Solved – an unbiased estimate of population R-square

biasestimationmultiple regressionr-squared

I am interested in getting an unbiased estimate of $R^2$ in a multiple linear regression.

On reflection, I can think of two different values that an unbiased estimate of $R^2$ might be trying to match.

  1. Out of sample $R^2$: the r-square that would be obtained if the regression equation obtained from the sample (i.e., $\hat{\beta}$) were applied to an infinite amount of data external to the sample but from the same data generating process.
  2. Population $R^2$: The r-square that would be obtained if an infinite sample were obtained and the model fitted to that infinite sample (i.e., $\beta$) or alternatively just the R-square implied by the known data generating process.

I understand that adjusted $R^2$ is designed to compensate for the overfitting observed in sample $R^2$. Nonetheless, it's not clear whether adjusted $R^2$ is actually an unbiased estimate of $R^2$, and if it is an unbiased estimate, which of the above two definitions of $R^2$ it is aiming to estimate.

Thus, my questions:

  • What is an unbiased estimate of what I call above out of sample $R^2$?
  • What is an unbiased estimate of what I call above population $R^2$?
  • Are there any references that provide simulation or other proof of the unbiasedness?

Best Answer

Evaluation of analytic adjustments to R-square

@ttnphns referred me to the Yin and Fan (2001) article that compares different analytic methods of estimating $R^2$. As per my question they discriminate between two types of estimators.
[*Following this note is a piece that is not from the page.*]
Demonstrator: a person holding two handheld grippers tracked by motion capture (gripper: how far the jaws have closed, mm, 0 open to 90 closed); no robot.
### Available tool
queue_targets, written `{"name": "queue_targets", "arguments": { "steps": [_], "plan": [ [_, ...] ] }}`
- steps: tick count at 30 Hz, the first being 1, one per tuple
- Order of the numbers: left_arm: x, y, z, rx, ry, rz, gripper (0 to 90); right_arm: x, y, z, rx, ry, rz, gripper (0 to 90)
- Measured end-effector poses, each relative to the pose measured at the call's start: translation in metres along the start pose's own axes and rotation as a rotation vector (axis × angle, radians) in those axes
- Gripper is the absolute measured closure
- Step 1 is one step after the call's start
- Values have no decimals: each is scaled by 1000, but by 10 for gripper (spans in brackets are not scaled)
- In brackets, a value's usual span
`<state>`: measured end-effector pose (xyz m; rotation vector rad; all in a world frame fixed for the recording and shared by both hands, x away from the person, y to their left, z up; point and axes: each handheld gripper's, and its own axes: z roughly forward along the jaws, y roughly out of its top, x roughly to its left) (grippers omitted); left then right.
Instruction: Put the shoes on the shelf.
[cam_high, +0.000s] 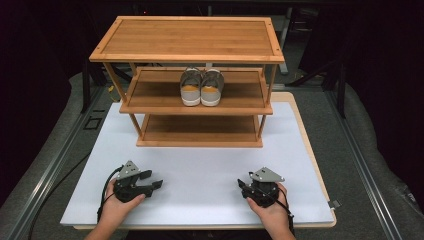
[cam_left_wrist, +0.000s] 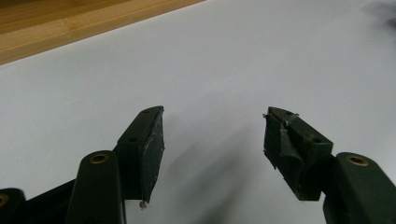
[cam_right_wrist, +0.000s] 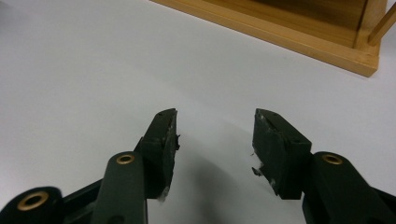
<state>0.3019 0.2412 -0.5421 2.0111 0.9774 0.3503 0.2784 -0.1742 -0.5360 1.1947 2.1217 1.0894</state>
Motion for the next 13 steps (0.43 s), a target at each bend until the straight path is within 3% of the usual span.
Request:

They use the following terminology:

  • $\rho^2$: Estimator of the squared population multiple correlation coefficient
  • $\rho_c^2$: Estimator of the squared population cross-validity coefficient

Their results are summarised in the abstract:

The authors conducted a Monte Carlo experiment to investigate the effectiveness of the analytical formulas for estimating $R^2$ shrinkage, with 4 fully crossed factors (squared population multiple correlation coefficient, number of predictors, sample size, and degree of multicollinearity) and 500 replications in each cell. The results indicated that the most widely used Wherry formula (in both SAS and SPSS) is probably not the most effective analytical formula for estimating $\rho^2$. Instead, the Pratt formula and the Browne formula outperformed other analytical formulas in estimating $\rho^2$ and $\rho_c^2$, respectively.

Thus, the article implies that the Pratt formula (p.209) is a good choice for estimating $\rho^2$:

$$\hat{R}^2=1 - \frac{(N-3)(1 - R^2)}{(N-p-1)} \left[ 1 + \frac{2(1-R^2)}{N-p-2.3} \right]$$

where N is the sample size, and p is the number of predictors.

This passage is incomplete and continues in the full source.